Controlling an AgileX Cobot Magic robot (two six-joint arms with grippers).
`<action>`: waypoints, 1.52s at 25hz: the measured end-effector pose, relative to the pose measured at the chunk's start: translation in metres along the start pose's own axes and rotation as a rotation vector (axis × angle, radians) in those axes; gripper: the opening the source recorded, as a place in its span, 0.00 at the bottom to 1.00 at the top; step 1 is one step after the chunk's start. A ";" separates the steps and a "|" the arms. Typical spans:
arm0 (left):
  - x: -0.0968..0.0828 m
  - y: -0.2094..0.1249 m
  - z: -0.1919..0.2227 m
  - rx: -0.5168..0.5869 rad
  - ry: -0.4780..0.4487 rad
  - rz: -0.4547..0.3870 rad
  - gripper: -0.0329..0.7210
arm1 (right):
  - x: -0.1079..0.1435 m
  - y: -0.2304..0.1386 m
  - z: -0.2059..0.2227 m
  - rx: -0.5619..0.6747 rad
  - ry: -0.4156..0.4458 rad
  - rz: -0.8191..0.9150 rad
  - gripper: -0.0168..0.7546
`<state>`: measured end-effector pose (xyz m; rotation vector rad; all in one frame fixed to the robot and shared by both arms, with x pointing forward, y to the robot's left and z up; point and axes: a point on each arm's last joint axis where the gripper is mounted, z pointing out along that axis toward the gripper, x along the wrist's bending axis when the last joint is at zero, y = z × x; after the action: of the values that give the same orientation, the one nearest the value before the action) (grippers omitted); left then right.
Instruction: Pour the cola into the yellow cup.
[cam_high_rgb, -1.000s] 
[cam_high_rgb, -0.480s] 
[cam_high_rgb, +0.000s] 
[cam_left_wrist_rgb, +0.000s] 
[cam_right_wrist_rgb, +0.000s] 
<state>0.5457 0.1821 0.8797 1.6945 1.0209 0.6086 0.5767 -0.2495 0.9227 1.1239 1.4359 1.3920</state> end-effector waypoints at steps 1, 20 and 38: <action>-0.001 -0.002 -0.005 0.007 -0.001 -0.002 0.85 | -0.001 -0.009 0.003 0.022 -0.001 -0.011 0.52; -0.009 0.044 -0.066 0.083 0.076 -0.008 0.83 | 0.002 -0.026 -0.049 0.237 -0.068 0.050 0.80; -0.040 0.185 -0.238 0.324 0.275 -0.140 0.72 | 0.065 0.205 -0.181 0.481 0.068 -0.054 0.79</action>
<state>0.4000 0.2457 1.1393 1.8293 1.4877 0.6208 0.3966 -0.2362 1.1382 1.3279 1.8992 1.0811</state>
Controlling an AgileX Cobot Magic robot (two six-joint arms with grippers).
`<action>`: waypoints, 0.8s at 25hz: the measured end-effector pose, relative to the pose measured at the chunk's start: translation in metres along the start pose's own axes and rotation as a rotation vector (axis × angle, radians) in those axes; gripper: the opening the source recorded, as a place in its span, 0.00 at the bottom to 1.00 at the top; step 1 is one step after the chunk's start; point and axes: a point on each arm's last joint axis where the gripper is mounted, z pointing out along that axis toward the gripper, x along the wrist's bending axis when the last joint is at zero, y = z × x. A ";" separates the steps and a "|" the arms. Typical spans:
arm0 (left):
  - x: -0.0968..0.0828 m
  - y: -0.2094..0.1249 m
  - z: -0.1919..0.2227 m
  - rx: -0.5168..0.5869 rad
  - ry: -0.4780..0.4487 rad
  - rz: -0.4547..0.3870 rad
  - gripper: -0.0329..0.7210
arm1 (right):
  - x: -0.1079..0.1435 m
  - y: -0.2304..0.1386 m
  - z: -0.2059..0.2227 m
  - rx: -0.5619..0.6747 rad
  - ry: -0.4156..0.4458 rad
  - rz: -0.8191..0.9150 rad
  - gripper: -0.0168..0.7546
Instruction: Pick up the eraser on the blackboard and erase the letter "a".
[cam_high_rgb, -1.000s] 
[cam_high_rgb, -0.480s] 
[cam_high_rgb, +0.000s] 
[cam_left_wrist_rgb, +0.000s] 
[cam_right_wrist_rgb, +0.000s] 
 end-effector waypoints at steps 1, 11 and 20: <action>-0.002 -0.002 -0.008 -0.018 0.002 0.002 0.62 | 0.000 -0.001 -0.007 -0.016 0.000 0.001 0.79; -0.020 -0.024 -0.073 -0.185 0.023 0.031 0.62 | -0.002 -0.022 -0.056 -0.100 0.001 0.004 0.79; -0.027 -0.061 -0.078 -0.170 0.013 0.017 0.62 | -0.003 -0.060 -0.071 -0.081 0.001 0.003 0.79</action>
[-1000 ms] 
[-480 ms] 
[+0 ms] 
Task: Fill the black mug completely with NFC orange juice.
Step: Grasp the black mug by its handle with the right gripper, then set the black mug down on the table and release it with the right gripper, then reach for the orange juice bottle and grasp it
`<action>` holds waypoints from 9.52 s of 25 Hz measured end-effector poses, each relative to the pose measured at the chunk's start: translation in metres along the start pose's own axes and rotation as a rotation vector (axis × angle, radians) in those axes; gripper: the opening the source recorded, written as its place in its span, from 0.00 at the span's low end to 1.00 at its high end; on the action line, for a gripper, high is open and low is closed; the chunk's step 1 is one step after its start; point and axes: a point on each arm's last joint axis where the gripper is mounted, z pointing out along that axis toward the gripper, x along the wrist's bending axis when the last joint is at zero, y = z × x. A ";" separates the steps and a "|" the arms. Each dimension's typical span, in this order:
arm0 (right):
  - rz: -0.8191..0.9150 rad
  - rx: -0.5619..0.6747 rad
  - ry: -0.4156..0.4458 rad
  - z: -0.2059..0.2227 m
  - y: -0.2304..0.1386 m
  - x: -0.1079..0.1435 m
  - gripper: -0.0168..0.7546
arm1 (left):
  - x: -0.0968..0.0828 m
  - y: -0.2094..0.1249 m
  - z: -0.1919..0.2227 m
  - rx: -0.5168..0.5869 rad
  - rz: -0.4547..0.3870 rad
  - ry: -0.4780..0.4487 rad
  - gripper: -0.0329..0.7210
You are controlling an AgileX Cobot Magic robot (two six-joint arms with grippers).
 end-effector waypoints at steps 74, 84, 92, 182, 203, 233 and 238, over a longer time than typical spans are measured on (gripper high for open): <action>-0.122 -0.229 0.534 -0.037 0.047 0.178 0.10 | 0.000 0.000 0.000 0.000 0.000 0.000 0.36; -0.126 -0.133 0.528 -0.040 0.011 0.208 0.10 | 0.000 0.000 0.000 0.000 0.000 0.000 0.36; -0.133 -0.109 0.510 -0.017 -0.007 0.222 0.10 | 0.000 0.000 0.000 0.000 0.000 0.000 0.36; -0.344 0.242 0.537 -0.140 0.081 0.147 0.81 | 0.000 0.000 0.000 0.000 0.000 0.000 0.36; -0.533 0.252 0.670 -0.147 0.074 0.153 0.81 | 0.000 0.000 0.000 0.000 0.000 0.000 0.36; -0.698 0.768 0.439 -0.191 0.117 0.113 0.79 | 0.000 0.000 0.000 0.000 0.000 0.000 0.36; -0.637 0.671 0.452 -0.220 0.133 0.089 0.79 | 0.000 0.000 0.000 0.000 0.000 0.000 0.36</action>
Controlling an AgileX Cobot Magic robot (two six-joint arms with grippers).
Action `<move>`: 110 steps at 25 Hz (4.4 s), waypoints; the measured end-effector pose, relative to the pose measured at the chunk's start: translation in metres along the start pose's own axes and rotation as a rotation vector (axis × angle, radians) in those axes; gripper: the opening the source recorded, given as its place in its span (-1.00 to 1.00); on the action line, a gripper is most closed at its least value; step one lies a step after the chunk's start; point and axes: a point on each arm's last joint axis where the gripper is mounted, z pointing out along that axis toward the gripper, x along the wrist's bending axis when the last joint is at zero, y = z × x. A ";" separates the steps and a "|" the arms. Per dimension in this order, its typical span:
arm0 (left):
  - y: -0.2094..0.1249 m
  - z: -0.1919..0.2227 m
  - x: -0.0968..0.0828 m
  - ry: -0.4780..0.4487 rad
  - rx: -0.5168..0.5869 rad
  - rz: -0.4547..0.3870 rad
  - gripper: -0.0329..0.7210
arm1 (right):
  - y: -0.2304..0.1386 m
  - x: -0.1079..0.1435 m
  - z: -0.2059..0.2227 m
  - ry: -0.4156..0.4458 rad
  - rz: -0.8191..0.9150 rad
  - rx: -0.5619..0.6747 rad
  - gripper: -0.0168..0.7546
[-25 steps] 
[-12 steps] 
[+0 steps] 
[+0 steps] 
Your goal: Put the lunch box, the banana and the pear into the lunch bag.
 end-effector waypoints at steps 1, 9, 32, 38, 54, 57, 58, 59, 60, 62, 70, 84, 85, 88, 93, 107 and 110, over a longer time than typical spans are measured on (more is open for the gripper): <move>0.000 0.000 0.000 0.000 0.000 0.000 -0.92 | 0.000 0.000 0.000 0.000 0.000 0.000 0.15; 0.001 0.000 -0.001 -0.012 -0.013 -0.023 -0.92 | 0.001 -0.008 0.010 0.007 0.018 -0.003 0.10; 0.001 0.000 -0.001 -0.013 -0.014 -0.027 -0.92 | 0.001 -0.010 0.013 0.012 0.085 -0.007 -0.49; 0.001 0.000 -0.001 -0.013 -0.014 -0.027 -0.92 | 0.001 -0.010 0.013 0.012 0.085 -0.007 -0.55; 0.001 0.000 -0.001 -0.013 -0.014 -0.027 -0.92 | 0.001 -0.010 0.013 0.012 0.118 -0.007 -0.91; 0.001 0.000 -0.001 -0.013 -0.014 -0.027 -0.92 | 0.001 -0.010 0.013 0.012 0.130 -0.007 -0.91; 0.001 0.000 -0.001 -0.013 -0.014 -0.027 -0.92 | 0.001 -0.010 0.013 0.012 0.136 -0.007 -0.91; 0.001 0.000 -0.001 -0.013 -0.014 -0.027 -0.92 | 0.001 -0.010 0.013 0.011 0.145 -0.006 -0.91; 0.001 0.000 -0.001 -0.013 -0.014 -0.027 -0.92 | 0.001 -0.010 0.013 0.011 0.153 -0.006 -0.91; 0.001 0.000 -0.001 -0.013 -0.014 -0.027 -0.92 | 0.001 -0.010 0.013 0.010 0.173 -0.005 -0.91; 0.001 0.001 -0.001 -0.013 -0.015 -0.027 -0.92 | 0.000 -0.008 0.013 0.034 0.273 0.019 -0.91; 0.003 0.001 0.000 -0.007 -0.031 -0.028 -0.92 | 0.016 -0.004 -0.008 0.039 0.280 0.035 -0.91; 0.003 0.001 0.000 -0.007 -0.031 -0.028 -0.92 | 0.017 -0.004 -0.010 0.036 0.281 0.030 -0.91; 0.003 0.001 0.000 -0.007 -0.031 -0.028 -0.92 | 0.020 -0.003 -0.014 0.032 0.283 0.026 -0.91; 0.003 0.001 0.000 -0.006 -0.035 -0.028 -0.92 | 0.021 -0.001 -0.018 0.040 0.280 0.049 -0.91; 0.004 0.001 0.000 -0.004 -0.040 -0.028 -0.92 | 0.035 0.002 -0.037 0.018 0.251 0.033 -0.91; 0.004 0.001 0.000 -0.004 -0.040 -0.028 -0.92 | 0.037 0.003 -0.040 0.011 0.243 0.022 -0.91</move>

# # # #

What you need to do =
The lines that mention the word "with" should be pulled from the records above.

Exercise answer =
Controlling an AgileX Cobot Magic robot (two six-joint arms with grippers).
`<state>`: measured end-effector pose (xyz m; rotation vector rad; all in one frame fixed to the robot and shared by both arms, with x pointing forward, y to the robot's left and z up; point and axes: a point on each arm's last joint axis where the gripper is mounted, z pointing out along that axis toward the gripper, x along the wrist's bending axis when the last joint is at zero, y = z × x; after the action: of the values that give the same orientation, the one nearest the value before the action) (grippers omitted); left then right.
Controlling an AgileX Cobot Magic robot (two six-joint arms with grippers).
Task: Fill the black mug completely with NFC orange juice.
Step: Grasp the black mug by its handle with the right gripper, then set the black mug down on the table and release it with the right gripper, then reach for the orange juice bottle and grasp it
You are controlling an AgileX Cobot Magic robot (two six-joint arms with grippers).
Controlling an AgileX Cobot Magic robot (two six-joint arms with grippers).

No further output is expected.